Die Vorgänge bei Reuther lösen bei Verdi-Gewerkschaftssekretär Michael Holdinghausen Kopfschütteln aus: „Seit 2008 sitzt da jetzt der achte oder neunte Geschäftsführer. Unglaublich, wie sich die Leute die Klinke in die Hand geben. Und immer waren es Leute, die kein Interesse am Standort hatten, sondern nur Betriebswirtschaftler, die sich einen Namen machen wollen", sagt er im Gespräch mit der RZ und betont: „Wir hoffen noch, dass mit dem neuen Geschäftsführer (Philipe Langelier, Anm. d. Red.) eine Kehrtwende einsetzt, auch wenn die Mitarbeiter so langsam nicht mehr daran glauben."

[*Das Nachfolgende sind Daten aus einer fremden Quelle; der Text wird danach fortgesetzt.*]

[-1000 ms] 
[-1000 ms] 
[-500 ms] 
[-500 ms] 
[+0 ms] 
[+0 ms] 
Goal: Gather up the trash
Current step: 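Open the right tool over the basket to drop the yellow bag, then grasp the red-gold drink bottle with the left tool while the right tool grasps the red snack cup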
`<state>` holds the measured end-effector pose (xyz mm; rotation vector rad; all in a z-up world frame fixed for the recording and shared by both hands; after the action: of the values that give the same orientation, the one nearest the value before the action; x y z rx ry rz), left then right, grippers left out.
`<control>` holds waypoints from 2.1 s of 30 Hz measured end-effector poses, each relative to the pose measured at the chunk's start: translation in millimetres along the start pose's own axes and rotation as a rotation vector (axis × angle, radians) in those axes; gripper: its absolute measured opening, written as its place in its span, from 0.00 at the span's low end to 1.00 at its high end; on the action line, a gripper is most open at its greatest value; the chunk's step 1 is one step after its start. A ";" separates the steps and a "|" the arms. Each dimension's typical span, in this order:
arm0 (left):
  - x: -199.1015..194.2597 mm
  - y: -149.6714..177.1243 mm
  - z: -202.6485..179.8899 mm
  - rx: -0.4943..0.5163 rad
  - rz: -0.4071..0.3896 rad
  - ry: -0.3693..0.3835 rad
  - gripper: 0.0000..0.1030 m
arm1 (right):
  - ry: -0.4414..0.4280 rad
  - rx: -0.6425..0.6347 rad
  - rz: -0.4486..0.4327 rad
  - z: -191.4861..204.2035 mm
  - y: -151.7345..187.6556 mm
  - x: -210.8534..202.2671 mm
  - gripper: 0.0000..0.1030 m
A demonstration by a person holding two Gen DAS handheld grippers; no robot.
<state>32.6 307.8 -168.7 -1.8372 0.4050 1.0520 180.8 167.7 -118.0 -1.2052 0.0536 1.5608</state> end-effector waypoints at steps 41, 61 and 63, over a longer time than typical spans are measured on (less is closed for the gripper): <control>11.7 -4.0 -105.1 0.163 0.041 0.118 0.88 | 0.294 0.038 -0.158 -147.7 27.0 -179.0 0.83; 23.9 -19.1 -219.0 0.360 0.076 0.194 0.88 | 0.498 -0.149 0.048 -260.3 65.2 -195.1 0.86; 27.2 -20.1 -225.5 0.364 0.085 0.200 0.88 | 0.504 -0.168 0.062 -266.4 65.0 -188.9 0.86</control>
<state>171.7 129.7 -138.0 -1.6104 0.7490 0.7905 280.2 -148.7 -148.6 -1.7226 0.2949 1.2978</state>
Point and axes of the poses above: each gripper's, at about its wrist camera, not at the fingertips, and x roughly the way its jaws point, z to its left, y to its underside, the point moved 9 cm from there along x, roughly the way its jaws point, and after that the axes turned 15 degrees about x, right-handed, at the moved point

Wie Holdinghausen weiter berichtet, gilt bis Ende des Jahres noch ein Sanierungstarifvertrag bei Reuther, der Kündigungen ausschließt – zumindest solange das Werk nicht ganz zugemacht wird. Dieser sei noch mit dem später auch bei Praktiker und Karstadt tätigen Krisenmanager Thomas Fox ausgehandelt worden. Fox, so macht Holdinghausen Hoffnung, habe auch immer gesagt, dass am Standort Neuwied investiert werden müsste.

Ähnlich wie Betriebsratschef Piero Sabatino unterstreicht auch der Gewerkschaftssekretär, dass die Mitarbeiter ihren Teil zur Stützung des Unternehmens beigetragen haben. „Die Zeiten, in denen die Beschäftigten immer wieder verzichtet haben, sind vorbei", stellt er fest und legt nach: „Es ist der Job der Geschäftsführung, Aufträge heranzuholen. Da sehe ich Handlungsbedarf." Denn die Kunden lobten die Reuther-Produkte.

Grundsätzlich müssten die Angestellten eine Perspektive für den Standort bekommen. „Das Damoklesschwert der Werksschließung muss weg, auch über den Tarifvertrag hinaus", fordert er. Nur so könnte das Unternehmen auch wieder wirklich motivierte Mitarbeiter bekommen.